これこそ美夜だ。俺がこの世でただ一人、心の底から愛した女。女らしさと無縁でも、餓鬼っぽい時があっても、美夜が美夜でありさえすればそれでいい。
「美夜」
「なによ!」
「愛してる」
「っ、も、バカぁっ!」
照れ隠しに胸に頭突きをしてきた美夜を強く抱き締める。今度は抵抗こそしなかったものの、ぐちぐちと何か呟いているのか胸に吐息が当たりくすぐったい。
それでも待っていれば美夜の身体から強張りが解け、控え目ながらも美夜の方から身を寄せてきた。
おやすみ、と囁きが聞こえ、直ぐに美夜の呼吸は規則正しい寝息に変わる。恥ずかしがり屋のくせに、羨ましいほど美夜は寝付きの良い。
「ったく、人の気も知らねぇで」
溜め息が出るのを止められない。
いつも以上に触れる素肌から意識を逸らせない。夜着を着せてやれば良かったと思うももう遅い。
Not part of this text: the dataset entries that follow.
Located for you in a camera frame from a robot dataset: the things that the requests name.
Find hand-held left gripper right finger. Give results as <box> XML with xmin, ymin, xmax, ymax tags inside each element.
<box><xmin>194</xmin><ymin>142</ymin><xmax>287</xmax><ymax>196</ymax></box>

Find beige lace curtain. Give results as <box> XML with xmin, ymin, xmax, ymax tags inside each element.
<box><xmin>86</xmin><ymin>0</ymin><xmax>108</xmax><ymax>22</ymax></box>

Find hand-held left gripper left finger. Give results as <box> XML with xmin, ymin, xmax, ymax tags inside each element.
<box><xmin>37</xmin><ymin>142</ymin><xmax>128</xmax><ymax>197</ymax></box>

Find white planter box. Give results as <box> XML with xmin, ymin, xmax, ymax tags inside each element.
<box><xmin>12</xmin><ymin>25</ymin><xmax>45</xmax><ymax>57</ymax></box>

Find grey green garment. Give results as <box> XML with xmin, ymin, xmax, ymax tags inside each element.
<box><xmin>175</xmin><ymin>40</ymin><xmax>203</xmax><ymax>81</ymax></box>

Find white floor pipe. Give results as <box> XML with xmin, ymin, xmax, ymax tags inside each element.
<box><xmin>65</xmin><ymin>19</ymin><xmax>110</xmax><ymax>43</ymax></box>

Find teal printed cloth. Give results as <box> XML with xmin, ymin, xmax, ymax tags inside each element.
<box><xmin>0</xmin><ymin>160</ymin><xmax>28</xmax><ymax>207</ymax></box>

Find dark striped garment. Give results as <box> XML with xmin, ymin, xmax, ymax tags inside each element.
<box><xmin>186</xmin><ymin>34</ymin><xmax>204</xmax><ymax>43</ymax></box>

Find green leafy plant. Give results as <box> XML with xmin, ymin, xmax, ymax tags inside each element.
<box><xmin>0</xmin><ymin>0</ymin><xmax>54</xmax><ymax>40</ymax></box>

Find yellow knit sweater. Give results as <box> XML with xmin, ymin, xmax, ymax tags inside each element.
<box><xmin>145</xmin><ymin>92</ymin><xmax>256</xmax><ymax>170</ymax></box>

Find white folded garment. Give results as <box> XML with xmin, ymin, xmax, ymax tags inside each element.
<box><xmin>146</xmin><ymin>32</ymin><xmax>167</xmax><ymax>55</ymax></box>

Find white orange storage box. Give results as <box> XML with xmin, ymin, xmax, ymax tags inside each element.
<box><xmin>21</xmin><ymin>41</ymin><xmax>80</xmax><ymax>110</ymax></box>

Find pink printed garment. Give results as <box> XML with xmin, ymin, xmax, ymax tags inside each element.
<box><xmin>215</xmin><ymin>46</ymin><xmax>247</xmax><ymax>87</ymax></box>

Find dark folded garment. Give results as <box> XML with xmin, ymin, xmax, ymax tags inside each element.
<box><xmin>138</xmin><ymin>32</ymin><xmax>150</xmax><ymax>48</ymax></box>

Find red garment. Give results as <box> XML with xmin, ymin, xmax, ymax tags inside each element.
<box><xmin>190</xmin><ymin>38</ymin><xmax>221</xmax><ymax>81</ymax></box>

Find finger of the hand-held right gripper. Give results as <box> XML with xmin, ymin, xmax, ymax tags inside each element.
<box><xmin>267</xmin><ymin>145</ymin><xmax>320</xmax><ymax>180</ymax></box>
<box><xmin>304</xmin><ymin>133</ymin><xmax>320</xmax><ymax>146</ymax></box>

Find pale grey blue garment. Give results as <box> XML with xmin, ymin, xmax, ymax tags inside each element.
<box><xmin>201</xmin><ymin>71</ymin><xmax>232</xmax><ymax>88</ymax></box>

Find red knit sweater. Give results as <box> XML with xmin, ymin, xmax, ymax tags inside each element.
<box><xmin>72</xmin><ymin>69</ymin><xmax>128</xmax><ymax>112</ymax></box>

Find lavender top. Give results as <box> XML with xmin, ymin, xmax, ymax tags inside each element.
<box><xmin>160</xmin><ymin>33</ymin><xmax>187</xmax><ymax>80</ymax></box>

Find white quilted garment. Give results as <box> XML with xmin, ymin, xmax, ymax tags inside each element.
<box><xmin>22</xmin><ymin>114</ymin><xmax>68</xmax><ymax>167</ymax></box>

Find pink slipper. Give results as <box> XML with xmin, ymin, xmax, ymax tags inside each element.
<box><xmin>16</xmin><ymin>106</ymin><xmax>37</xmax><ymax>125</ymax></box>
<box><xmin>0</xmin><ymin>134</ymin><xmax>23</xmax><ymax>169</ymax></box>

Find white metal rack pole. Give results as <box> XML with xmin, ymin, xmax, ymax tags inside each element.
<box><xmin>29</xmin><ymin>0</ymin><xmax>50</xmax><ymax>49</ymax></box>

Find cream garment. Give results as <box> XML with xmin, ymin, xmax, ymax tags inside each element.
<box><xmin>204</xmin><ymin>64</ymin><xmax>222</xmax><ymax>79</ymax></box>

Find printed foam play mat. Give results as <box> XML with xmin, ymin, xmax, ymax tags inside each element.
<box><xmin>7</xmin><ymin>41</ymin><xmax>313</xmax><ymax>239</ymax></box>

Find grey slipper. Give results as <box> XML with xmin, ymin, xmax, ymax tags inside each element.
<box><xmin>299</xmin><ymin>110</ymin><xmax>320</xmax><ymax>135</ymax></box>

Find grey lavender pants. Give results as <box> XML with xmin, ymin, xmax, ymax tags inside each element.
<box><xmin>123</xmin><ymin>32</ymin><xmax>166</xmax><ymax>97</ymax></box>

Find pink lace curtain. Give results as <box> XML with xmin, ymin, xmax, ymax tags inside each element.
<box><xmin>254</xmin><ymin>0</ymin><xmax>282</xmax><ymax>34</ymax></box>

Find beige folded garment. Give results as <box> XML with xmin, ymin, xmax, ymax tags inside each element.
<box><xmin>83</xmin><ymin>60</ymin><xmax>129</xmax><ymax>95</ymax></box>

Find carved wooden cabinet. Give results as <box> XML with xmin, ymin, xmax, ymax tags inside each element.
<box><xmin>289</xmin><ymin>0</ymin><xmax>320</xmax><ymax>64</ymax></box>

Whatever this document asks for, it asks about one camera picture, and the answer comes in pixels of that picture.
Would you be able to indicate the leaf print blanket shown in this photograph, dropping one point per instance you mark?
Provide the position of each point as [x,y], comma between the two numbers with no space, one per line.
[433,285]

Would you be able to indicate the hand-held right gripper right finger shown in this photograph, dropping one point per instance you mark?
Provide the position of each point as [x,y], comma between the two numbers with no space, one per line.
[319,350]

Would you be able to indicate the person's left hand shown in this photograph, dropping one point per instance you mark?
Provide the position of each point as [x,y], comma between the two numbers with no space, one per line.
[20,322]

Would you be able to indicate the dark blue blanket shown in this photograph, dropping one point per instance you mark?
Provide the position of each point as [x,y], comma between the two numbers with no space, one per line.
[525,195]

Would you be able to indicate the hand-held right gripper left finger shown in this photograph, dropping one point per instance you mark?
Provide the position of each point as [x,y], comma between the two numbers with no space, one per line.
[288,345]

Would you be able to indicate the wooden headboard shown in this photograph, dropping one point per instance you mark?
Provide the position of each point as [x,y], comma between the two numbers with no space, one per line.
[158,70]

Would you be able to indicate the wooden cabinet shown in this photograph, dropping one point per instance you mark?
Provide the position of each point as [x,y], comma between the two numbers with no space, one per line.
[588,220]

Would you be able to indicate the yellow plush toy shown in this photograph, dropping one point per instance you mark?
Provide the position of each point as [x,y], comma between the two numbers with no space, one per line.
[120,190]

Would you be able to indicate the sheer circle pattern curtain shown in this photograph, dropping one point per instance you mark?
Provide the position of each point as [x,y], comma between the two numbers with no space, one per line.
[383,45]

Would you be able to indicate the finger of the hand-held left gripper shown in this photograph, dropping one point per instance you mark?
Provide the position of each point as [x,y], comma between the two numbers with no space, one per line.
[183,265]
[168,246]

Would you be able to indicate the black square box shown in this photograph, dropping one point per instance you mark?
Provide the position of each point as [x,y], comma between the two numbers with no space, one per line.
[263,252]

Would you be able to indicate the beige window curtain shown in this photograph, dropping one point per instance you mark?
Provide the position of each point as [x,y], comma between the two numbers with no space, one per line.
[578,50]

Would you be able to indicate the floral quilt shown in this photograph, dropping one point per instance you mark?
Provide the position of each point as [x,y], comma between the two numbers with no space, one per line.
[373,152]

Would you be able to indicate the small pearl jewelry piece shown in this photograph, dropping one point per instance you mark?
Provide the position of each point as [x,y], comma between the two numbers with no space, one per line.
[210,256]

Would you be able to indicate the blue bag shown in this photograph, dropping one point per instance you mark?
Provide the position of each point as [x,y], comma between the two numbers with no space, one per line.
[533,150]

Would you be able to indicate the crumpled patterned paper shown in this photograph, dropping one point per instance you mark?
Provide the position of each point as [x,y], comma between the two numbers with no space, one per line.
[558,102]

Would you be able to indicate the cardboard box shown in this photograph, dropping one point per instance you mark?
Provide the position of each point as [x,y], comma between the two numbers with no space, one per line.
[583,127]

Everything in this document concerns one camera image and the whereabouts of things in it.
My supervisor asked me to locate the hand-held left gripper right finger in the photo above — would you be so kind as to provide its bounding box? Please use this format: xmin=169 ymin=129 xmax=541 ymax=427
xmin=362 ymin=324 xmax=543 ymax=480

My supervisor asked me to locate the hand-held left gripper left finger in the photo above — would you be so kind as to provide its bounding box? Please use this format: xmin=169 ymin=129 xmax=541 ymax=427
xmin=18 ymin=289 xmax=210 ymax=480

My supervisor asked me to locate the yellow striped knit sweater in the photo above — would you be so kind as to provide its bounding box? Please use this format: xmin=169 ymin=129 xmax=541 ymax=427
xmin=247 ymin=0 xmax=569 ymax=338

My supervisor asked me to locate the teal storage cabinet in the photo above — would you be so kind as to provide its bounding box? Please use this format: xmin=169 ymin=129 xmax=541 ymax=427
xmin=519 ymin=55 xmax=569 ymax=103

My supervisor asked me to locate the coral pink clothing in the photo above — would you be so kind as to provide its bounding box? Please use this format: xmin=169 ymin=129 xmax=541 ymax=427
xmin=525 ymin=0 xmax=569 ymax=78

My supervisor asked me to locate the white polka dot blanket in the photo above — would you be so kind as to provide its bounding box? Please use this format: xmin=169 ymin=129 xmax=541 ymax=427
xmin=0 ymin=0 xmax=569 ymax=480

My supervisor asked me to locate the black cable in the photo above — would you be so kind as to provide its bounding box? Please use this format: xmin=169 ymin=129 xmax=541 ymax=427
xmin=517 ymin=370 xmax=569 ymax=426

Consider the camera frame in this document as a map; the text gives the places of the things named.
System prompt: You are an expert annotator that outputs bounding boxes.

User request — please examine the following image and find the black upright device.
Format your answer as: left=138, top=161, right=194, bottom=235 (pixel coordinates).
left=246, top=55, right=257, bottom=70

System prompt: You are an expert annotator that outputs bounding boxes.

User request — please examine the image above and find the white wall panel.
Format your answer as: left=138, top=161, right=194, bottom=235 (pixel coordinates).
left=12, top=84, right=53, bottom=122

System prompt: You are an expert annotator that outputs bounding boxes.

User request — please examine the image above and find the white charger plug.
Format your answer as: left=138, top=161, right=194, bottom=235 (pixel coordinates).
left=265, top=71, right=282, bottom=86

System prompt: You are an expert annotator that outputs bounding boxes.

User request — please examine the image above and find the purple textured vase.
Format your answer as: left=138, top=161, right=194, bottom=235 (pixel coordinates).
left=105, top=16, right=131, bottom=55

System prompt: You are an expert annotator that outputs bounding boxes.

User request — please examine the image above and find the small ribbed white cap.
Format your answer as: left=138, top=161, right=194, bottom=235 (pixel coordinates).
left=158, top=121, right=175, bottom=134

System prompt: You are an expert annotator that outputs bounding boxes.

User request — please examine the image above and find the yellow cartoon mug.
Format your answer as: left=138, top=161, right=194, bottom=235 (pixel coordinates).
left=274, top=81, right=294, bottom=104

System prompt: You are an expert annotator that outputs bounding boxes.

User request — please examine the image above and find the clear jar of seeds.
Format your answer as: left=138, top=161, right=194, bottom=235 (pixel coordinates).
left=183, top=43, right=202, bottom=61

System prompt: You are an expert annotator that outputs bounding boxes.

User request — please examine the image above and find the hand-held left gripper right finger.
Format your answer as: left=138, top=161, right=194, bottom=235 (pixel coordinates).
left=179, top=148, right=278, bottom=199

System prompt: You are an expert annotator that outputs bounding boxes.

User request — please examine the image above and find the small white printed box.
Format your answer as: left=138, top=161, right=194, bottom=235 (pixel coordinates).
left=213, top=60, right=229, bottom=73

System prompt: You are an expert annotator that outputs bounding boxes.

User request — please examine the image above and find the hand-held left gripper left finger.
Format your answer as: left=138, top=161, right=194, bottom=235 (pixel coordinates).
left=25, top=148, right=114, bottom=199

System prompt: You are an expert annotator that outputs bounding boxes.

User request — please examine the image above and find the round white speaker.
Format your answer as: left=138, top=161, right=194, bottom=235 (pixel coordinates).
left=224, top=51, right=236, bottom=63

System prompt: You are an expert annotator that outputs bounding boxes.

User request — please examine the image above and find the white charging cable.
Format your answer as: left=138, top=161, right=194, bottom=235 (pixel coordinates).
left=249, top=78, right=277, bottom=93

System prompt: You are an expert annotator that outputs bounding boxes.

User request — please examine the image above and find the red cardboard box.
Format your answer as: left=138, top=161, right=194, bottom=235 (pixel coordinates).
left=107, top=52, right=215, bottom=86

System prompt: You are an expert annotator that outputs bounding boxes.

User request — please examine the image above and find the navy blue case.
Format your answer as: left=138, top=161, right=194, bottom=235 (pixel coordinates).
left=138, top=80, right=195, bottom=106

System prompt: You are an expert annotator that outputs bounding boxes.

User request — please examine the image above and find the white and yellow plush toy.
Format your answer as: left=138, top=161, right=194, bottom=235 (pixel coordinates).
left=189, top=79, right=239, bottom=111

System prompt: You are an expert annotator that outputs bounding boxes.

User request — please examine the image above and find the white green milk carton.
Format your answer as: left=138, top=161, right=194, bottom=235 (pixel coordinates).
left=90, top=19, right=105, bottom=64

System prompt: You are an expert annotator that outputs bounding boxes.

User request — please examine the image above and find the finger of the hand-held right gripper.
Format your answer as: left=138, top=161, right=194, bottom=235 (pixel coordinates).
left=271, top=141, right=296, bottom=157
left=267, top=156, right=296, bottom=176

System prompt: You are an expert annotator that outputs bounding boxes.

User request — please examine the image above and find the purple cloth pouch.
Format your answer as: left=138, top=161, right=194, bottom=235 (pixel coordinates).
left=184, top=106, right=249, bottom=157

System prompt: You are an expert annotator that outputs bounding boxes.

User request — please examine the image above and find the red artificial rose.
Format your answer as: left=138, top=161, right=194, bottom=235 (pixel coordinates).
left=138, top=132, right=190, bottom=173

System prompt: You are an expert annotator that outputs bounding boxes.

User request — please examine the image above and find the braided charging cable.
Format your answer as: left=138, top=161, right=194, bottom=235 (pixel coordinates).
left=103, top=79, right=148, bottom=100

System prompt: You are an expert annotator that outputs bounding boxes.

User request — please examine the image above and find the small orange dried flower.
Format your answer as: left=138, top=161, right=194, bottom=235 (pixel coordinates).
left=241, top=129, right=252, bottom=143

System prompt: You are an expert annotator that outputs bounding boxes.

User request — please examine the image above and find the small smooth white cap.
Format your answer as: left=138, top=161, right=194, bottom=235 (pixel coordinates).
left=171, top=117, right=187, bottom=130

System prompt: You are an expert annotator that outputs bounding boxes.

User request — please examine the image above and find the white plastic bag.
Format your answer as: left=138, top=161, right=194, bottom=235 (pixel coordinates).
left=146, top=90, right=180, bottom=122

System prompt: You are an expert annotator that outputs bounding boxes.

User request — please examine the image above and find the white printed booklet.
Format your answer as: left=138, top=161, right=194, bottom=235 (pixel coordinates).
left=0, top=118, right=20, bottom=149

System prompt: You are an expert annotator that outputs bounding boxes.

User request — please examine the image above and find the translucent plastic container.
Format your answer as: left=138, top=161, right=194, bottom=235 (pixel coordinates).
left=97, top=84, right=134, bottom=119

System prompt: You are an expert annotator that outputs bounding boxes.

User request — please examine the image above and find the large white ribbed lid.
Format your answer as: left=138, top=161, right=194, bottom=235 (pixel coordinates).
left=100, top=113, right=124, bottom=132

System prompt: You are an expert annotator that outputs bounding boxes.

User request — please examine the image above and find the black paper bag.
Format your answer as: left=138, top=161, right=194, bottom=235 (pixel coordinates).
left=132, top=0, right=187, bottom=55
たとえ着せていたとしても、腕の中に居るのが愛する美夜だと思うだけで意識せずには居られない。美夜が呆れるほど鈍いおかげで俺の身体の変化に気付かれずに済んでいるだけで、いつだって俺は我慢している。
だから、せめてキスくらいは俺が満足するまでさせるのが道理だろう。理不尽だろうがなんだろうが知ったことか。我慢を強いる方が悪い。
早く朝になれと願いながら、今夜も眠れない夜を過ごす。